Patterns in the repetend in $1/121$ $$
\frac{1}{121} = 0.00\  \overbrace{8264}\ \overbrace{4628}\ 09\  \overbrace{91735}\ \overbrace{53719} \ldots
$$
The entire $22$-digit repetend appears here.  It begins with the first digit after the decimal point.  The sequence $8264$ gets reversed and appears as $4628$, and then the same happens with $91735$.  But the $09$ between those two doesn't fit any such pattern that I've noticed.
Can anything intelligent be said about this?  Is it an instance of some phenomenon that has other instances?  Where is it mentioned in the literature?
 A: Try looking at it like this:
$$
\frac{1}{121} = 0.0\  \overbrace{08264}^a\ \overbrace{46280}^\bar a\ 9\ \overbrace{91735}^b\ \overbrace{53719}^\bar b\ 0\ 08264 \ldots
$$
It becomes much more obvious what's going on if you look at it with this patterning. Notice that $a+b=99999$ and $\bar a+\bar b=99999$, while $a$ and $\bar a$, and $b$ and $\bar b$, are digit-reversals of each other. The remaining two digits sum to 9, naturally.
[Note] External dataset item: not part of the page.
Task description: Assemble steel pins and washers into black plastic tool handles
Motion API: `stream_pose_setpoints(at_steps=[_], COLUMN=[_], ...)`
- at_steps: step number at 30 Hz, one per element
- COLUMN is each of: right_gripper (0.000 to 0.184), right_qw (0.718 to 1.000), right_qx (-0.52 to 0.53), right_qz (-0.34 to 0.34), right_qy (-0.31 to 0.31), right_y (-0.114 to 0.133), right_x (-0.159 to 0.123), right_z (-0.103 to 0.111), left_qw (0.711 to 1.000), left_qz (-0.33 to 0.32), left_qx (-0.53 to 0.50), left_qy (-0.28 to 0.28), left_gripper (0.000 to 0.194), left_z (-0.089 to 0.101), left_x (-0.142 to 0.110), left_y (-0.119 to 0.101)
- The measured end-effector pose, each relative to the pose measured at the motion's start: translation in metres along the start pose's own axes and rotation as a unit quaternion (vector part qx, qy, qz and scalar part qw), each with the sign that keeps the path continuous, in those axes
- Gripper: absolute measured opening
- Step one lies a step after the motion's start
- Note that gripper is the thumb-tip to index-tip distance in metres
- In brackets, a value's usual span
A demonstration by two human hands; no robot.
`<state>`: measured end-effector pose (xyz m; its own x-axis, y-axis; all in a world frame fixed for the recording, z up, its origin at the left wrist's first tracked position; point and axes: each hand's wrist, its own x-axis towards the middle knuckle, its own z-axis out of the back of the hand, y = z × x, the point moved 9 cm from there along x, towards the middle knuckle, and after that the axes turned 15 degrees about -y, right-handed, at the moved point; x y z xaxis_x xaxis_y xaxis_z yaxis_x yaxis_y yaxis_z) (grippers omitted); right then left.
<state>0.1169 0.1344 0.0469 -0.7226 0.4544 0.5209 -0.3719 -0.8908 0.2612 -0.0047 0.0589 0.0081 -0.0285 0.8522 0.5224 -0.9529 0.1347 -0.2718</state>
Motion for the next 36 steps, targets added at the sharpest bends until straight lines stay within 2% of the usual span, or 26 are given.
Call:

A: Interesting, http://www.wolframalpha.com/input/?i=1%2F121. From the "more digits" tab, it looks as though the pattern begins with 00, then a 4 digit sequence and the reverse concatenation, and alternates to 09, followed by a 5 digit sequence and the reverse concatenation.
So the pattern suggests a sequence of the form 00(++++)(----)09(+++++)(-----)00...
where the plus signs are the digit sequence and the minus signs are the reverse. The sequence (without it's reverse) after the 00 have an even numbered sequence of even digits while the sequence after 09 have an odd numbered sequence of odd digits.
very lovely, no clue as to why though.